2. Explain how to calculate the mean, x. To find the mean of a set of observations, add their values and divide by the number of observations. 3. Explain how to calculate the median, M. The median, M, is the midpoint of a distribution, the number such that half the observations are smaller and the other half are larger. To find the median: 1) arrange all the observations in order of size, from smallest to largest 2) if the number of observations is odd, the median M is the center observation of the order list 3) if the number of observations is even, the median M is the mean of the 2 center observations in the ordered list. 4. Explain why the median is resistant to extreme observations, but the mean is nonresistant. The median is resistant because it is only based on the middle one or two observations of the ordered list. The mean is sensitive to the influence of a few extreme observations. Even if there are no outliers a skewed distribution will pull the mean toward the long tail. 5. In a symmetric distribution where are the mean and median in relation to each other? What about in a distribution that is skewed? See graphs below. 6. What is the difference between average value and typical value? 7. Explain how to calculate Q1 and Q3 and IQR. To calculate the quartiles: 1) arrange the observations in increasing order and locate the median in the list 2) Q1 is the median of the observations whose position in the ordered list is to the left of the location of the overall median 3) Q3 is the median of the observations whose position in the ordered list is to the right of the location of the overall median. The IQR is the distance between the first and third quartiles, Q3 - Q1. Also known as the range of the middle half of the data. 8. When does an observation become an outlier? An observations is an outlier it if is more than 1.5*IQR above the third quartile of below the first quartile. 9. What is the five-number summary? The 5 # summary is: Minimum, Q1, Median, Q3, and, maximum. 10. How much of the data falls between each quartile? 25% of the data falls between each quartile. 11. How much of the data falls between Q1 and Q3? 50% of the data falls between Q1 and Q3. Describe a boxplot. A modified boxplot is a graph of the 5-number summary, with outliers plotted individually. Description: - a central box spans the quartiles - a line in the

box marks the median - observations more than 1.5*IQR outside the central box are plotted individually - lines extend from the box out to the smallest and largest observations that are not outliers. 12. What does standard deviation measure? The standard deviation is a measure of spread. It measures spread around the mean and should only be used when the mean is chosen as the measure of center. 13. What is the relationship between variance and standard deviation? The standard deviation, s, is the square root of the variance s 2. 14. When does standard deviation equal zero? The standard deviation = 0 only when there is no spread.
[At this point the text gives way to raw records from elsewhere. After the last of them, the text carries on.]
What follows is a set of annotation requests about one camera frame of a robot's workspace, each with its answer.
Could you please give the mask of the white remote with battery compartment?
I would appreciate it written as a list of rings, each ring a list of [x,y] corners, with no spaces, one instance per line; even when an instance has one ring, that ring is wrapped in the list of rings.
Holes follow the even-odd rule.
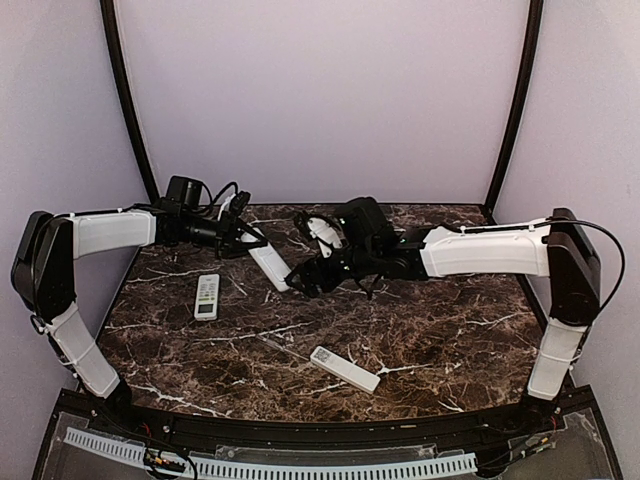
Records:
[[[291,269],[270,242],[266,242],[265,246],[250,248],[249,253],[279,292],[290,289],[285,279]]]

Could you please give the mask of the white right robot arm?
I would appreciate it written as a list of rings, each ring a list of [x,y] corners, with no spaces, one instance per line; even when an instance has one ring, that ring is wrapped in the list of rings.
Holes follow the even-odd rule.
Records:
[[[338,206],[324,231],[300,213],[296,227],[315,239],[320,254],[296,266],[286,284],[315,298],[343,281],[368,276],[427,280],[459,274],[521,274],[546,277],[552,305],[532,369],[528,396],[510,413],[521,434],[534,432],[549,416],[601,311],[600,260],[573,212],[557,208],[547,219],[511,225],[394,230],[379,204],[359,197]]]

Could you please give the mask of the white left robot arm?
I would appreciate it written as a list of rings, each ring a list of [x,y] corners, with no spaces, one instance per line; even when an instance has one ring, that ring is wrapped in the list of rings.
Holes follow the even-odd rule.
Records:
[[[153,207],[85,214],[33,212],[11,270],[11,283],[32,314],[32,324],[83,387],[106,401],[103,421],[120,436],[141,427],[140,412],[127,402],[131,390],[105,358],[77,304],[75,262],[81,257],[129,247],[191,243],[236,258],[264,247],[266,238],[239,215],[218,220]]]

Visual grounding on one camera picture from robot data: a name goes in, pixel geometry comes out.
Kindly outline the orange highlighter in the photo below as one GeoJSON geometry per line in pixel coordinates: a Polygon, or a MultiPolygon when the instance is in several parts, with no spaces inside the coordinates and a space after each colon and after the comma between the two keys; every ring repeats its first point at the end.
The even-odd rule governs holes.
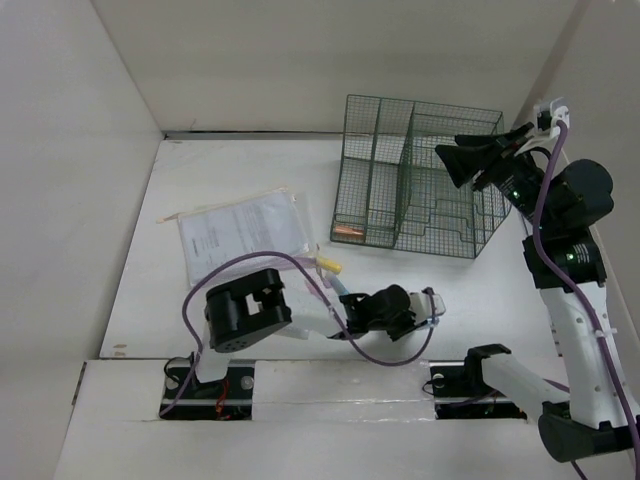
{"type": "Polygon", "coordinates": [[[349,226],[338,225],[334,228],[333,232],[336,235],[351,237],[351,238],[362,238],[365,233],[363,230],[352,228],[349,226]]]}

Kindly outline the clear zipper document pouch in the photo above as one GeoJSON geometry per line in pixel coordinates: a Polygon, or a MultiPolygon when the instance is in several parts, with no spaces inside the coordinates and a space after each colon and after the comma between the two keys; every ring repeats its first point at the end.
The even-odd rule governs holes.
{"type": "Polygon", "coordinates": [[[188,284],[237,257],[276,251],[315,266],[317,242],[308,196],[286,187],[176,212],[156,221],[177,225],[188,284]]]}

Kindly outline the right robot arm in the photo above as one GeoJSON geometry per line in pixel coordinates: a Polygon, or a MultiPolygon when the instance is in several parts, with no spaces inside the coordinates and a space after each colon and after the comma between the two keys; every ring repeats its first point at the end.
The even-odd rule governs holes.
{"type": "Polygon", "coordinates": [[[471,348],[462,381],[473,393],[489,389],[511,400],[537,425],[557,462],[639,448],[639,405],[627,386],[607,311],[606,268],[591,232],[614,206],[608,171],[590,159],[558,169],[568,135],[564,122],[546,152],[528,127],[499,136],[459,135],[435,149],[456,186],[496,188],[531,224],[523,253],[559,344],[568,386],[538,376],[501,344],[471,348]]]}

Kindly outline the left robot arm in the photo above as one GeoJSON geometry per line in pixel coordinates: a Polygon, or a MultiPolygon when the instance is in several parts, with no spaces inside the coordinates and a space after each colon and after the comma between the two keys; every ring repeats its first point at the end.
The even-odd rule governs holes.
{"type": "Polygon", "coordinates": [[[393,342],[417,331],[431,330],[446,312],[441,296],[427,287],[408,292],[391,285],[374,294],[350,293],[338,277],[326,276],[340,307],[327,314],[296,314],[285,301],[279,272],[263,269],[218,285],[206,293],[207,334],[188,384],[201,396],[222,387],[232,356],[272,335],[307,340],[312,333],[332,341],[358,340],[371,332],[384,333],[393,342]]]}

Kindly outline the blue highlighter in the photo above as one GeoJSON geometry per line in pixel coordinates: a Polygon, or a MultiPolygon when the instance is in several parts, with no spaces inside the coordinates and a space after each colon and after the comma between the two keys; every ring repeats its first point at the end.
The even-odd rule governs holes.
{"type": "Polygon", "coordinates": [[[335,293],[339,297],[350,294],[349,290],[345,287],[345,285],[342,283],[342,281],[337,275],[333,274],[332,272],[329,272],[327,274],[327,278],[332,289],[335,291],[335,293]]]}

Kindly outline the yellow highlighter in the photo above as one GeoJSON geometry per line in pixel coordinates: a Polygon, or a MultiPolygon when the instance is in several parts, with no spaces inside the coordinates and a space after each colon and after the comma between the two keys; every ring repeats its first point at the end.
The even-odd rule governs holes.
{"type": "Polygon", "coordinates": [[[339,275],[342,272],[342,265],[330,260],[328,258],[317,256],[316,257],[316,265],[320,269],[324,269],[328,272],[331,272],[335,275],[339,275]]]}

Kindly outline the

This happens only when all observations have the same value. Otherwise s > 0. As the observations become more spread out about their mean, s gets larger. 15. What are the units for the standard deviation of a distribution? The standard deviation is expressed in the same units as the data. 16. Is standard deviation resistant or nonresistant to extreme observations? Explain. The standard deviation, s, like the mean, is not resistant. Strong skewness or a few outliers can make s very large. 17. Use a five number summary when you want to provide a quick overall description of distribution. Remember, numerical summaries do not fully describe the shape of a distribution. Always plot your data. 18. Use x and s when the distribution is roughly symmetrical and not affected by outliers.